Aha. Had always wondered where the interior had gone.


----------



## BlackArab (Jul 12, 2009)

Geri said:


> Did you know that the first ever Berni Inn was at the Rummer in Bristol?
> 
> I did not know that.
> 
> We used to go to the Hole in the Wall, and I think there was another one which is now Horts.



I knew that but then I do read the Evening Post's local history section on a Monday.  

Hard to believe that going to a Berni Inn was quite a deal back in the day.


----------



## Geri (Jul 12, 2009)

BlackArab said:


> I knew that but then I do read the Evening Post's local history section on a Monday.



Yeah, me too.

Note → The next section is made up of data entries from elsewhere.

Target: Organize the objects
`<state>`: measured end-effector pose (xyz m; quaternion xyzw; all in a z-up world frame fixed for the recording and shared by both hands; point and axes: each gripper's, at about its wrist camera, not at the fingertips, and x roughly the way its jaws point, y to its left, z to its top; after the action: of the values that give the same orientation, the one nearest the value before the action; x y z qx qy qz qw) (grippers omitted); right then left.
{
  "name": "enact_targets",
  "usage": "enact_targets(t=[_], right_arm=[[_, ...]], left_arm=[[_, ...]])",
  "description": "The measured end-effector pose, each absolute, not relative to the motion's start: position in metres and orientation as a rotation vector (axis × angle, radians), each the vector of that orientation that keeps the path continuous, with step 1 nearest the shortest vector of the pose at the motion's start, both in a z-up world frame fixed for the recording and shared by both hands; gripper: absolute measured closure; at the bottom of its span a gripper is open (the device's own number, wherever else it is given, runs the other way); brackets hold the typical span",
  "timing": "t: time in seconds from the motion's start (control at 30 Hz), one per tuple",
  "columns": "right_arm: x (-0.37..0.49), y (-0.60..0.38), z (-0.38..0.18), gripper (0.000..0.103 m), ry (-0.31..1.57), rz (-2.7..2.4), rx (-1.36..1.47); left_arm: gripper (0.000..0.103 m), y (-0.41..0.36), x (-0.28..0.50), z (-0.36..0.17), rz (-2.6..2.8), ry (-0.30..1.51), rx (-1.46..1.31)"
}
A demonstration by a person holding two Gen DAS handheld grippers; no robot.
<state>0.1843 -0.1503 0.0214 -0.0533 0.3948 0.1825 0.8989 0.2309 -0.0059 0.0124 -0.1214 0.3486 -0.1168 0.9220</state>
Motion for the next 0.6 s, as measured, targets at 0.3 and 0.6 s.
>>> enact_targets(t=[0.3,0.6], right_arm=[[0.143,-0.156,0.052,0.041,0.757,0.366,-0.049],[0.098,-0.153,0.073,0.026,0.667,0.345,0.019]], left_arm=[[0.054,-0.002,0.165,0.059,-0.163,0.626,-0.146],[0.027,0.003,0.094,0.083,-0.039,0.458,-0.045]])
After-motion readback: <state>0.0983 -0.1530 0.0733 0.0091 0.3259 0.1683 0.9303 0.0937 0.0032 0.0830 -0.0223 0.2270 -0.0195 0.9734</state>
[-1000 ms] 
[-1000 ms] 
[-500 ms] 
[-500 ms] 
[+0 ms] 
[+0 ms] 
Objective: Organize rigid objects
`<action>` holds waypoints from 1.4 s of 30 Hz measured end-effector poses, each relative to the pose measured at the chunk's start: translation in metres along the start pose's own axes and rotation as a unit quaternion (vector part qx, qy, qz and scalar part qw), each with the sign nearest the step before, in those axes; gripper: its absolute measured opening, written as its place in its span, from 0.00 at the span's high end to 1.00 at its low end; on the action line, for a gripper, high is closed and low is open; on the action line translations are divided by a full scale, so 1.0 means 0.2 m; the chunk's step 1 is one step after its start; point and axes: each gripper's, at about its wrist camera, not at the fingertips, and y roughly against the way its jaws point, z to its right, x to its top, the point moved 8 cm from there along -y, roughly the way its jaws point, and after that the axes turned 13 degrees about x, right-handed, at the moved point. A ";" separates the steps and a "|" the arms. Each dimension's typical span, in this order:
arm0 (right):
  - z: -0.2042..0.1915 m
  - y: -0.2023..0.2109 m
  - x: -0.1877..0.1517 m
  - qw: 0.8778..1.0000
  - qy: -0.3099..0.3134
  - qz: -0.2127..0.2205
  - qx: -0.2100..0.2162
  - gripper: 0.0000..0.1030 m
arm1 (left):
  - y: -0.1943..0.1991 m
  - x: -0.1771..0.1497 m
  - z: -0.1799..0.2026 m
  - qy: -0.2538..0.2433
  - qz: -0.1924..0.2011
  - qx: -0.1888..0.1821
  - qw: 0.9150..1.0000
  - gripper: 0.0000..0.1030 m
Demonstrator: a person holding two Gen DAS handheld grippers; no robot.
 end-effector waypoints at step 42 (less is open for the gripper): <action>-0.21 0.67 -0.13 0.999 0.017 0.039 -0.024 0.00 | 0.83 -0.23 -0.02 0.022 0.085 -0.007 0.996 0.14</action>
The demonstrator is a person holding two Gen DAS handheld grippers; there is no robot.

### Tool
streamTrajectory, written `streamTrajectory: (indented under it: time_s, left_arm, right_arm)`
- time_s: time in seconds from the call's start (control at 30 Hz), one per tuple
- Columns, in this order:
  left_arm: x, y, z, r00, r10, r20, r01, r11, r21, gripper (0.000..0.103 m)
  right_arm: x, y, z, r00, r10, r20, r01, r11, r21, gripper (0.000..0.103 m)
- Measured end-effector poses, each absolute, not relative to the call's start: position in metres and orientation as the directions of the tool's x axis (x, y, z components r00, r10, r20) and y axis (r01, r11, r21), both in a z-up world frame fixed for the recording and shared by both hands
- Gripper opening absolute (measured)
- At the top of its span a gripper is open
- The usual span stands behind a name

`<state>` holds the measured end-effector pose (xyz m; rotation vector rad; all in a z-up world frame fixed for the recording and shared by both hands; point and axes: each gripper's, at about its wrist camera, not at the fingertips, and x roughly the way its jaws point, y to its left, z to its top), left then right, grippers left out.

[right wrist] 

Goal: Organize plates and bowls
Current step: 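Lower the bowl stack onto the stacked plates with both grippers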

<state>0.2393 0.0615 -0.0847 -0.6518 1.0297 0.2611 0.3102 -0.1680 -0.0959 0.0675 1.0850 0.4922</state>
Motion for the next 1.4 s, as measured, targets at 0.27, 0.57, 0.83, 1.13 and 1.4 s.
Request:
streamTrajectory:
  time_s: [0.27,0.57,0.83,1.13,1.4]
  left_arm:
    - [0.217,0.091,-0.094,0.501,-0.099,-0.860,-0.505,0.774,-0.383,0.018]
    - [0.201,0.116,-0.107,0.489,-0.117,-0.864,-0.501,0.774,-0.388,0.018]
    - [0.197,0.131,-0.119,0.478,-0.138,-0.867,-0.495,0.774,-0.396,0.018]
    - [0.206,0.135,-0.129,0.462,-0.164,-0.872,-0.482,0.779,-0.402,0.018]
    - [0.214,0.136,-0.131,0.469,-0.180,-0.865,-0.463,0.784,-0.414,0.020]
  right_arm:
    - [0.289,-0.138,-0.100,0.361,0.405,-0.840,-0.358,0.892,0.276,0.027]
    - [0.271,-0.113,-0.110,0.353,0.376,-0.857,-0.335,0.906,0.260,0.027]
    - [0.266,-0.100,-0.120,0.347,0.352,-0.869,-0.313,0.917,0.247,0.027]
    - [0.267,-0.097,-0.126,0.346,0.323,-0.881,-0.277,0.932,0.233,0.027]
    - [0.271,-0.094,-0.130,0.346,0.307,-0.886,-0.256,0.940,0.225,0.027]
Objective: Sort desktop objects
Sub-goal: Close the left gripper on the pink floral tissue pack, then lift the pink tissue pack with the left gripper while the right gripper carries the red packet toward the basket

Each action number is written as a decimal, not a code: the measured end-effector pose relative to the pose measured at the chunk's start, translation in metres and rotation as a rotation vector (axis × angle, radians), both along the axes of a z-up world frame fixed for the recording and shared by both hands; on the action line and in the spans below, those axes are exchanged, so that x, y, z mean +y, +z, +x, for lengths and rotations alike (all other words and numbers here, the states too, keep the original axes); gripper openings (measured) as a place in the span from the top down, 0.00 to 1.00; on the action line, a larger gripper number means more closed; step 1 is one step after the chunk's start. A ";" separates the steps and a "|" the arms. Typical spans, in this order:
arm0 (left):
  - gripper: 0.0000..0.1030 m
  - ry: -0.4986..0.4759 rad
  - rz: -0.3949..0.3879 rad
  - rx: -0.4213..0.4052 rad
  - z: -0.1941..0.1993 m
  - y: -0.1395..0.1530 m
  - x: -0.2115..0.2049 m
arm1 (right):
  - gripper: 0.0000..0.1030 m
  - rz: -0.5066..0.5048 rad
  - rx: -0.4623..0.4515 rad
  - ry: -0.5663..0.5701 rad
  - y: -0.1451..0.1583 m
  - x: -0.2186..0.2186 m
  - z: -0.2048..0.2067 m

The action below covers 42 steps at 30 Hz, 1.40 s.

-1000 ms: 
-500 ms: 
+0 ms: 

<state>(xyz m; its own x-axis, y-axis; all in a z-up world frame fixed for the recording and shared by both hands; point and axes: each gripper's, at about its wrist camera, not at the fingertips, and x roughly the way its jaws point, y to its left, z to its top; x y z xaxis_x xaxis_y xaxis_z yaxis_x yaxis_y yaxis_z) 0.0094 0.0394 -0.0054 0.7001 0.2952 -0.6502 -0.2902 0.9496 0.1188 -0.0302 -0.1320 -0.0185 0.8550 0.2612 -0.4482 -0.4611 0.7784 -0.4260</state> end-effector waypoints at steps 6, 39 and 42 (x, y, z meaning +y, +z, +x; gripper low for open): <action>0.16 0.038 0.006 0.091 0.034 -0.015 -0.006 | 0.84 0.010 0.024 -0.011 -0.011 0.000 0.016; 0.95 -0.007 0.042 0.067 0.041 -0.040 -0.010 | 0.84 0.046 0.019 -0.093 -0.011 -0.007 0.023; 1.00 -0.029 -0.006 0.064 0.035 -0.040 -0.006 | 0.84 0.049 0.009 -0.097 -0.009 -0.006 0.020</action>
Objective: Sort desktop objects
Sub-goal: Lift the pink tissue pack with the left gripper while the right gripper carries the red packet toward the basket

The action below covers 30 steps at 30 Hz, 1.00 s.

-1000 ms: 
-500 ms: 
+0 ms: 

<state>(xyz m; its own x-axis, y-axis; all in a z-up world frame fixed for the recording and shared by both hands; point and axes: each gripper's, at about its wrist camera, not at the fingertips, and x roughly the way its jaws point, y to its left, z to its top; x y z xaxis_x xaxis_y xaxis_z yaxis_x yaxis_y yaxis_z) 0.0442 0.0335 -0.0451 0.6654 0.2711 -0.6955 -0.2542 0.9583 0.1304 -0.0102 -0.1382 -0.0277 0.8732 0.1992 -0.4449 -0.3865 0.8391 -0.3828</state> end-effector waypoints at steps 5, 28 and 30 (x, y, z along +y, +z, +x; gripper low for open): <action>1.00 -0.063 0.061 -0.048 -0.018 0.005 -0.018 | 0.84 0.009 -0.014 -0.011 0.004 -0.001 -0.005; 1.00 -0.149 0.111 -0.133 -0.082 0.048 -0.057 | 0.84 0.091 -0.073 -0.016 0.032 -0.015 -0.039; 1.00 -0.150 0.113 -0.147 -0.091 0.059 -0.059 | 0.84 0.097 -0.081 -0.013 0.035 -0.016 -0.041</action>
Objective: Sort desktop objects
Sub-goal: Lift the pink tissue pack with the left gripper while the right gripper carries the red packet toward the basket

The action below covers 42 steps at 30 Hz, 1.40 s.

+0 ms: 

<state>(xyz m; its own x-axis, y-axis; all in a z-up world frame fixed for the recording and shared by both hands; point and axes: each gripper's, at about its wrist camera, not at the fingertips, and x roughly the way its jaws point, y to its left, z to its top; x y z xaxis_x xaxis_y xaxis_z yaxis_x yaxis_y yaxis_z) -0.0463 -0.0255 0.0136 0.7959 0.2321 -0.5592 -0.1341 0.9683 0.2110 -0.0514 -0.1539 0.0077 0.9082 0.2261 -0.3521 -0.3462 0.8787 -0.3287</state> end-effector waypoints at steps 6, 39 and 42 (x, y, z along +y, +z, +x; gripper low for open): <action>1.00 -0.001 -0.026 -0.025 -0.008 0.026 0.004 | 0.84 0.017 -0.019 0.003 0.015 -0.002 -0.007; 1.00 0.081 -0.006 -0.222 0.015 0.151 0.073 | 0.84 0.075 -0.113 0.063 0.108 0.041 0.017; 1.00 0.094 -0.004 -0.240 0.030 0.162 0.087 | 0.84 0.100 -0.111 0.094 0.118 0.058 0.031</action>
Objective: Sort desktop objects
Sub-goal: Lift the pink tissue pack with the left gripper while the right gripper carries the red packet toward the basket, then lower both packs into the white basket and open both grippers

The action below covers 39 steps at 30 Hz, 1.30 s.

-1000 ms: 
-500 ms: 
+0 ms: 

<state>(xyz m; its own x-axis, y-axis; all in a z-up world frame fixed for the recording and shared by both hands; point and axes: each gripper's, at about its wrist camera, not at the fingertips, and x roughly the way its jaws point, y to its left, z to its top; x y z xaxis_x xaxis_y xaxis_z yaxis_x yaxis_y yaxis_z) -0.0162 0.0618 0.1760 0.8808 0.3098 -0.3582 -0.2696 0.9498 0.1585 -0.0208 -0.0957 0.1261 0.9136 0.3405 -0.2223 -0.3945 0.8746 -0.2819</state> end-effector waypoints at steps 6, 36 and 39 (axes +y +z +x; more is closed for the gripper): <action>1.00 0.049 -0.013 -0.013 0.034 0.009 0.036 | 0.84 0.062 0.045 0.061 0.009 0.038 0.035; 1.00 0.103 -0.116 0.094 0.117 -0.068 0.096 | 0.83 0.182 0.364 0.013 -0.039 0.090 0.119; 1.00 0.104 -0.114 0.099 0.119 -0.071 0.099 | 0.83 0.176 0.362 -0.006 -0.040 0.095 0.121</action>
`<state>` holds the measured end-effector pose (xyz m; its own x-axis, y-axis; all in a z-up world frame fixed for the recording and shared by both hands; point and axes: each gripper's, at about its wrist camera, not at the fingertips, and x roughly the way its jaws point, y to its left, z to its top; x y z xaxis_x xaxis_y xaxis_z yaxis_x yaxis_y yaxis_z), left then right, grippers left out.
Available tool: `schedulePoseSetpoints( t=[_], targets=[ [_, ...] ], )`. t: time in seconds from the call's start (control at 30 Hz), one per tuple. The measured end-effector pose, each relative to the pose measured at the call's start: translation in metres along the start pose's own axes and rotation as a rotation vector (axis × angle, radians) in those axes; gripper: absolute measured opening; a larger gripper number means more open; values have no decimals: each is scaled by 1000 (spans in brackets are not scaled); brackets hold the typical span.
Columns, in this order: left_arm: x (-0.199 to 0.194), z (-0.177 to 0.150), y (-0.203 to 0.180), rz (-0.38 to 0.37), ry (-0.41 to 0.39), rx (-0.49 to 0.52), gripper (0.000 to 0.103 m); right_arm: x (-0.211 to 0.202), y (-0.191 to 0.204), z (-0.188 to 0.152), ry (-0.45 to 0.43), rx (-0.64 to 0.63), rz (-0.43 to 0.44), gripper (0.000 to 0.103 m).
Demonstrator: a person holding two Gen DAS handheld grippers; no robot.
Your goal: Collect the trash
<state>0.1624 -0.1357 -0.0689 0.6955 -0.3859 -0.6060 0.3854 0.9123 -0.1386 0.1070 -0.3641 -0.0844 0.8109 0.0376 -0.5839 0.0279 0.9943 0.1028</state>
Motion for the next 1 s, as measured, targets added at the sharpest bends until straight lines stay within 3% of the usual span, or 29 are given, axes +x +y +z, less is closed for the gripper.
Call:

I love reading about old Bristol!



BlackArab said:


> Hard to believe that going to a Berni Inn was quite a deal back in the day.



Prawn cocktail, steak & chips, Black Forest gateau - the height of sophistication!


----------



## BlackArab (Jul 12, 2009)

Geri said:


> Yeah, me too. I love reading about old Bristol!
> 
> 
> 
> Prawn cocktail, steak & chips, Black Forest gateau - the height of sophistication!



Washed down with some Blue Nun or Mateus Rose


----------



## Geri (Jul 12, 2009)

I think my tipple at the time was 1/2 lager & lime.


----------



## Maurice Picarda (Jul 12, 2009)

This thread sent me off into a web meander to discover what the worst possible UK restaurant chain still in existence would be. The winner was the Crown Carvery, which is a budget alternative to the Toby Carvery chain.


----------



## JWH (Aug 2, 2009)

Geri said:


> Prawn cocktail, steak & chips, Black Forest gateau - the height of sophistication!


Sounds quite tasty, actually (I am not being ironic here)!


----------



## Geri (Aug 2, 2009)

JWH said:


> Sounds quite tasty, actually (I am not being ironic here)!



I'm not keen on Black Forest gateau but I love the rest.


----------